Over the course of the series, Ile-Rien develops technologically and culturally, with advances such as gas lamps replacing candles, before being replaced by electric lights, and trains and motor-cars replacing horse-drawn conveyances. The government, once an absolute monarchy, develops into a more meritocratic and representative system supplementing the crown.

==The Element of Fire==
In the first book of the series, The Element of Fire (1993), Ile-Rien is ruled by the Dowager Queen Ravenna, who was the daughter of the previous king, who shares power with her son, King Roland, and his new queen consort, Falaise. Queen Ravenna's consort, King Fulstan, is deceased. The Princess Katherine, Fulstan's bastard daughter by the Queen of Air and Darkness, Moire, maintains an uneasy relationship with both her brother Roland and Ravenna. A skilled yet capricious sorceress, she goes by the name Kade Carrion.

The fictional nation of Ile-Rien is portrayed as a refined and baroque culture with a high aristocratic class and orders of knights still prevalent, roughly equivalent to 17th century France. A significant difference is the omnipresence of sorcery and magic. The University of Lodun produces internationally esteemed sorcerers, who are vital to the governance of the nation and its security. The Royal Palace in Vienne requires a court sorcerer to maintain the complex and interlocking wards around the grounds to prevent attack from its terrestrial enemies, as well its otherworldly ones, the Fay, inhabitants of the faerie-world, both the Seelie and Unseelie Courts, as well that of Kade Carrion's own mother.

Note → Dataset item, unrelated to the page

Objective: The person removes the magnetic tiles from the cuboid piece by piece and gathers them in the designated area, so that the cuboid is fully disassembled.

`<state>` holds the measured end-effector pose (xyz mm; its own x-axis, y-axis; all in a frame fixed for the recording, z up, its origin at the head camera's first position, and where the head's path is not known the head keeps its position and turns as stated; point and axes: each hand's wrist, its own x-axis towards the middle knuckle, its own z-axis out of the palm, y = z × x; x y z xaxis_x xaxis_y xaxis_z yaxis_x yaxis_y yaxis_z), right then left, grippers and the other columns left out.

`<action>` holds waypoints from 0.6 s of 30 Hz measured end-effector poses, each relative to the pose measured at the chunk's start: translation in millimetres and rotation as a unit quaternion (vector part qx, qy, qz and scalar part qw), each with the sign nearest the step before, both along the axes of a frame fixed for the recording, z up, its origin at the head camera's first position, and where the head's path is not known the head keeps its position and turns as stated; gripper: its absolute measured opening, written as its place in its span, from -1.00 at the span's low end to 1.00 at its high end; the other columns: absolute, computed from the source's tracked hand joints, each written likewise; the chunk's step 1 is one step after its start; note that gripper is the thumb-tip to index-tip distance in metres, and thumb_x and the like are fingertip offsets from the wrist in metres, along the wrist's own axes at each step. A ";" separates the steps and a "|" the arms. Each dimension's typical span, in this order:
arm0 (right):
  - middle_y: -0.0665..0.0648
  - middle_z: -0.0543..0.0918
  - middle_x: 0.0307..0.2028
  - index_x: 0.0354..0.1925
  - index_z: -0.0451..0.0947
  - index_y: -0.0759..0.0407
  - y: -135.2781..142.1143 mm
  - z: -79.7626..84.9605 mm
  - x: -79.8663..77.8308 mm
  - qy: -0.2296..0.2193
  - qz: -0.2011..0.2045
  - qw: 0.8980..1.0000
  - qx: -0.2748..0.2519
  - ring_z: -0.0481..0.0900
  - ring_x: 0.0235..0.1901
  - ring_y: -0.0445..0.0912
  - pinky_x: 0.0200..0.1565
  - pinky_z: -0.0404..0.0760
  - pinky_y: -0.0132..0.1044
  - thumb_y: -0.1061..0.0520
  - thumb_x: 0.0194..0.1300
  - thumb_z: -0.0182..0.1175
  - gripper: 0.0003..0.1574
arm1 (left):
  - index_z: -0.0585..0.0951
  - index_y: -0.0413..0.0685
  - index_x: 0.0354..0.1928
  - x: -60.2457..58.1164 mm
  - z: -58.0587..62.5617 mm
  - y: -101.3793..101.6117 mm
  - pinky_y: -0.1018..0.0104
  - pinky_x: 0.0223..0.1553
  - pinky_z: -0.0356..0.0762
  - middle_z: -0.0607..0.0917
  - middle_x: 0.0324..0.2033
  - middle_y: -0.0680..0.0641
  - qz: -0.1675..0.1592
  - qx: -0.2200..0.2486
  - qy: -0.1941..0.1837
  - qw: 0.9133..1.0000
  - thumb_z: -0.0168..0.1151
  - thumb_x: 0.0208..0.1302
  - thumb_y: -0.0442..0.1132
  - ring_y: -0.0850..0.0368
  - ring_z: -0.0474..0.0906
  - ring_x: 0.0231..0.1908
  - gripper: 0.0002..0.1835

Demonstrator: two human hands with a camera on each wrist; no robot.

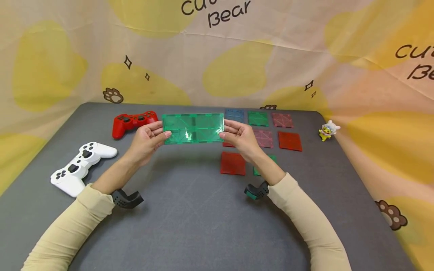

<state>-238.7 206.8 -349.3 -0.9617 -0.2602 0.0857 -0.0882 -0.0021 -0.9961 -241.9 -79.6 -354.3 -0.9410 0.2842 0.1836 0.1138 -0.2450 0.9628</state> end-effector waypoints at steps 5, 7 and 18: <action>0.39 0.15 0.32 0.35 0.01 0.41 8.1 -0.1 6.6 0.001 -0.019 0.999 -0.026 0.39 0.20 -0.15 -0.10 0.52 -0.51 0.43 0.23 0.01 -0.25 | 0.23 -0.53 0.21 6.2 -1.1 6.1 0.39 -0.23 0.58 0.68 -0.26 0.12 -0.007 0.025 -0.003 1.000 0.02 0.22 -0.52 0.27 0.66 -0.28 -0.50; 0.37 0.12 0.34 0.35 -0.01 0.40 17.2 1.0 8.3 0.002 -0.041 0.998 -0.044 0.41 0.18 -0.15 -0.17 0.53 -0.55 0.41 0.23 0.03 -0.23 | 0.23 -0.54 0.20 6.0 -2.3 7.4 0.39 -0.24 0.58 0.70 -0.27 0.11 -0.005 0.041 -0.007 0.999 0.01 0.23 -0.53 0.26 0.67 -0.29 -0.51; 0.44 -0.09 0.33 0.36 -0.15 0.44 125.0 2.3 24.7 -0.016 -0.114 0.993 -0.029 0.58 -0.20 -0.47 -0.23 0.54 -0.58 0.30 0.20 0.15 -0.07 | 0.20 -0.56 0.21 2.8 -8.4 2.0 0.42 -0.25 0.57 0.70 -0.31 0.12 0.005 0.028 -0.050 0.998 0.02 0.24 -0.51 0.29 0.67 -0.33 -0.49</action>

==Death of the Necromancer==
In The Death of the Necromancer (1998), the second novel, society in Ile-Rien has advanced to a stage equivalent to that of 19th century France, with elements of Victorian England as well. A young Fontainion queen, a descendant of King Roland, still rules in Vienne, yet the society seems to be advancing into a nascent industrial stage, with gas lamps and steam-powered trains becoming common.

This book was a finalist for the Nebula Award given out by the Science Fiction and Fantasy Writers of America.

==The Fall of Ile-Rien trilogy==
In the trilogy titled the Fall of Ile-Rien, comprising the novels The Wizard Hunters, (2003) The Ships of Air (2004), and The Gate of Gods (2005), society in Ile-Rien has progressed to a stage that is similar to the early 20th century, with electric lights, motor-cars and telephones. However, magic and its applications are still common, and highly integrated into Riennish culture and society. While still a wealthy and prosperous nation, Ile-Rien is succumbing to a brutal invasion from the Gardier, a mysterious sorcerous race, and much of its magnificent buildings and institutions are in ruins. The Gardier placed the city of Lodun under siege, trapping its powerful sorcerers behind an impenetrable barrier, making them unavailable to the war effort, where they are sorely needed.

This being a grand age of technology and progress, opulent ocean liners such as the massive Queen Ravenna (inspired by the Cunard Line's Queen Mary) and Queen Falaise have been converted from their original purposes into troop transport and evacuation ships. The young Fontainon Queen from Necromancer has aged and married, and relocated the government from besieged Vienne to neighboring Parscia, Ile-Rien's ally in the war. In addition to the Queen herself, the royal family also consists of the Prince Ilaron and the adolescent Princess Olympe.